- Theatrical release poster
- Directed by: Ilavenil
- Screenplay by: Ilavenil
- Based on: Sarapallam Chamundi by M. Karunanidhi
- Produced by: S. P. Murugesan
- Starring: Vineeth; Keerthi Chawla; Akshaya;
- Cinematography: B. Kannan
- Edited by: Suresh Urs
- Music by: Ilaiyaraaja
- Production company: Nandini Arts
- Release date: 4 July 2008;
- Country: India
- Language: Tamil

= Uliyin Osai =

Uliyin Osai is a 2008 Indian Tamil-language historical romance film written by Ilavenil in his directorial debut. It is based on M. Karunanidhi's short Sarapallam Chamundi, which was first published in 1964 in Murasoli. The film stars Vineeth, Keerthi Chawla and Akshaya, while Sarath Babu, Manorama, Kovai Sarala, and Ganja Karuppu play supporting roles. The soundtrack album and background score were composed by Ilaiyaraaja with cinematography by B. Kannan and editing by Suresh Urs. The film was released on 4 July 2008.

== Plot ==

The story is set in 1005 AD. Raja Raja Chola and his son Rajendra Chola are benevolent rulers of the Chola dynasty. As a mark of respect to the gods, they want to build a temple in Thanjavur. They appoint the master sculptor Iniyan, a handsome young man who is also a good dancer, to do the sculpture work for the big temple.

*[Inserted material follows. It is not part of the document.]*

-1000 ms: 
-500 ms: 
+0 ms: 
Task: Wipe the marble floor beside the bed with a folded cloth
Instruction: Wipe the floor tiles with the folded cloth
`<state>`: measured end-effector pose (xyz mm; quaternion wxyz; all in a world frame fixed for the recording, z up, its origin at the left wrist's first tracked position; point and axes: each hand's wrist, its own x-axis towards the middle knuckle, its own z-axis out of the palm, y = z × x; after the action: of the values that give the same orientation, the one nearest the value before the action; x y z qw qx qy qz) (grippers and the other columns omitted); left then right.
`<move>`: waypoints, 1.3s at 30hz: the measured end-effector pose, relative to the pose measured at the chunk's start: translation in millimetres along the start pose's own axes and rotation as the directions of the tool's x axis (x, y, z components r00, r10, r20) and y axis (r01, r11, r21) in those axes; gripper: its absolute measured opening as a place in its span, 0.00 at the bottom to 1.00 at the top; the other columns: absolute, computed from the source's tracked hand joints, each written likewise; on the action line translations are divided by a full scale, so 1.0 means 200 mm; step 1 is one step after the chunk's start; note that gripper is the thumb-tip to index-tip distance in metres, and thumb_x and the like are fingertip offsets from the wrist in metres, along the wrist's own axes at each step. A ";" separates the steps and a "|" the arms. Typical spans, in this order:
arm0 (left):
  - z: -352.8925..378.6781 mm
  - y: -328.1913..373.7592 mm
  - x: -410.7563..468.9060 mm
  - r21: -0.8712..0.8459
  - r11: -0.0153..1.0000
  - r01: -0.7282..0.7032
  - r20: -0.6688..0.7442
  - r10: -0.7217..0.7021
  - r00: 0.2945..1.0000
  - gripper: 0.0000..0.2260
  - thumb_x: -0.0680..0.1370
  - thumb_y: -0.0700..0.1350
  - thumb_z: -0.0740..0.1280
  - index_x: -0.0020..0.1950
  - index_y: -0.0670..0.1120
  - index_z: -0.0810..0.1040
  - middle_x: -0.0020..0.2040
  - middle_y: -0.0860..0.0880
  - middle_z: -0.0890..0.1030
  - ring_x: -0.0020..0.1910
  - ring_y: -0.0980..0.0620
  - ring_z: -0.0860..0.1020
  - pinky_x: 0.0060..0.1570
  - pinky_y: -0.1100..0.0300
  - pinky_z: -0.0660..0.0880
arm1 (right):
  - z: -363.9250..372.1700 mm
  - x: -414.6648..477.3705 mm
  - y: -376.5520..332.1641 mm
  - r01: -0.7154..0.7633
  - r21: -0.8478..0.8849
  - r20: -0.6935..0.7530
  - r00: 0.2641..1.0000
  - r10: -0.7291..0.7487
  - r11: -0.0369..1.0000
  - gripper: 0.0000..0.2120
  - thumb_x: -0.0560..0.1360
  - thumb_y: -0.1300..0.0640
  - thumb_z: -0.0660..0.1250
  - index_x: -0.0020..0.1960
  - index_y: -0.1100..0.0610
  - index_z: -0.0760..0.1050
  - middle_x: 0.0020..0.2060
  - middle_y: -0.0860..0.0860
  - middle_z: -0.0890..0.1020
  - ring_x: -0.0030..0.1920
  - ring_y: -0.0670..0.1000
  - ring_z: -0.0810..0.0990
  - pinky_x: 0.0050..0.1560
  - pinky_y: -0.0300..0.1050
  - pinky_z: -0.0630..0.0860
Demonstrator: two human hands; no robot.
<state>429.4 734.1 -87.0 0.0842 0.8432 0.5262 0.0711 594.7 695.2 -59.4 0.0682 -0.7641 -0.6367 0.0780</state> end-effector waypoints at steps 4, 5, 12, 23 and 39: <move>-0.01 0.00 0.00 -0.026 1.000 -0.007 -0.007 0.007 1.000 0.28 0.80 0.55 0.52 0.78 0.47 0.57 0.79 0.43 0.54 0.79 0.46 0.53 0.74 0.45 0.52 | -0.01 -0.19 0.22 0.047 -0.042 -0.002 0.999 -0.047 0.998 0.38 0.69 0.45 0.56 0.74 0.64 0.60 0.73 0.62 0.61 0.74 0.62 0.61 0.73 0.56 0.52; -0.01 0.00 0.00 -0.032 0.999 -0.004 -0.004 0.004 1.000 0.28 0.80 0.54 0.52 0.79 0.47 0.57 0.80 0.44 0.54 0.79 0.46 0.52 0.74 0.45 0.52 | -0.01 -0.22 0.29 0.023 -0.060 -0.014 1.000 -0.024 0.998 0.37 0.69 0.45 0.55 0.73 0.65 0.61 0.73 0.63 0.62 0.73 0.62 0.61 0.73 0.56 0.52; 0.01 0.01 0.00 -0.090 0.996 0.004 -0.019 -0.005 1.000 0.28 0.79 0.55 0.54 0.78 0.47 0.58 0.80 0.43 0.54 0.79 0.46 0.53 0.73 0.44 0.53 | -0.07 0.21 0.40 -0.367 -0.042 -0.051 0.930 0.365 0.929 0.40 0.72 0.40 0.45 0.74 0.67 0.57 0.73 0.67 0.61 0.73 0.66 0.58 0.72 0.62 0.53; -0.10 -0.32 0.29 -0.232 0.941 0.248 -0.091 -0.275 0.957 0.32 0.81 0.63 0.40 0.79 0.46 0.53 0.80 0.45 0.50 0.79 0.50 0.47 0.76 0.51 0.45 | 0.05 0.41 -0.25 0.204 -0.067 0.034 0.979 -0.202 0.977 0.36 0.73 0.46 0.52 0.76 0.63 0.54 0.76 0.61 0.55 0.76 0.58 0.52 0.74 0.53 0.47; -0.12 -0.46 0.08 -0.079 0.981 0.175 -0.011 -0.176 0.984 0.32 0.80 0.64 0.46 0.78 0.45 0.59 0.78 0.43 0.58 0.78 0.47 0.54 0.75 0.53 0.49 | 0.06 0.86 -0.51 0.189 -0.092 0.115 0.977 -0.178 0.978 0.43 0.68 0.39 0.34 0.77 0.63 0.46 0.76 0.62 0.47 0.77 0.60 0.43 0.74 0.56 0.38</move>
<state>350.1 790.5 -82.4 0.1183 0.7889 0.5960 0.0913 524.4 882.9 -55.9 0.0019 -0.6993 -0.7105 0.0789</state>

However, Iniyan finds the palace 'narthaki' Muthunagai not up to the mark and is unable to find the right girl to pose as the model for his sculpture work. Meanwhile, he meets a village girl Chamundi, who is said to be the granddaughter of a shepherd woman Azhagi, who is not only beautiful but has an hourglass-like figure and dances like a dream. Iniyan slowly falls in love with his 'model', and when he expresses his love for her, she spurns it as she is the Queen herself. An absolutely shattered sculptor in a moment of remorse does something which is shocking and is the real twist in the tale.

== Cast ==
- Vineeth as Iniyan
- Keerthi Chawla as Chamundi
- Akshaya as Muthunagai
- Sarath Babu as Raja Raja Chola I
- Manorama as Azhagi
- Kovai Sarala as Sokki
- Ganja Karuppu as Soodamani
- Thalaivasal Vijay as Manikandan
- Bala Singh as Brammarayar
- Suja Varunee

== Soundtrack ==
The soundtrack was composed by Ilaiyaraaja.

| Song | Singers | Lyrics | Length |
|---|---|---|---|
| "Kaalathai Vendra" | Bhavatharini, Sriram Parthasarathy | Na. Muthukumar | 04:44 |
| "Pularkindra Pozhuthu" | Sriram Parthasarathy, Ilaiyaraaja | Mu. Metha | 05:11 |
| "Kallai Irunthen" | Dhanya, Sriram Parthasarathy | Palani Bharathi | 05:10 |
| "Azhagai" | Tippu, Shweta Mohan | Snehan | 04:28 |
| "Alaiyellam Chozhavala" | Ilaiyaraaja, Saindhavi, Rita, Madhu Balakrishnan | Kamakodiyan | 05:02 |
| "Abhinayam Kaatugindra" | Bombay Jayashree, Sudha Raghunathan | Vaali | 06:02 |
| "Aganthaiyil Aadavatha" | Sriram Parthasarathy, Ilaiyaraaja | Muthulingam | 04:51 |

== Reception ==
Pavithra Srinivasan of Rediff wrote "[..] the biggest flaw is the script itself, which based on a tiny story, has been stretched to two-and-a-half hours". The film won three Tamil Nadu State Film Awards: Best Dialogue Writer (Karunanidhi), Best Comedian (Kovai Sarala) and Best Choreographer (K. Sivasankar).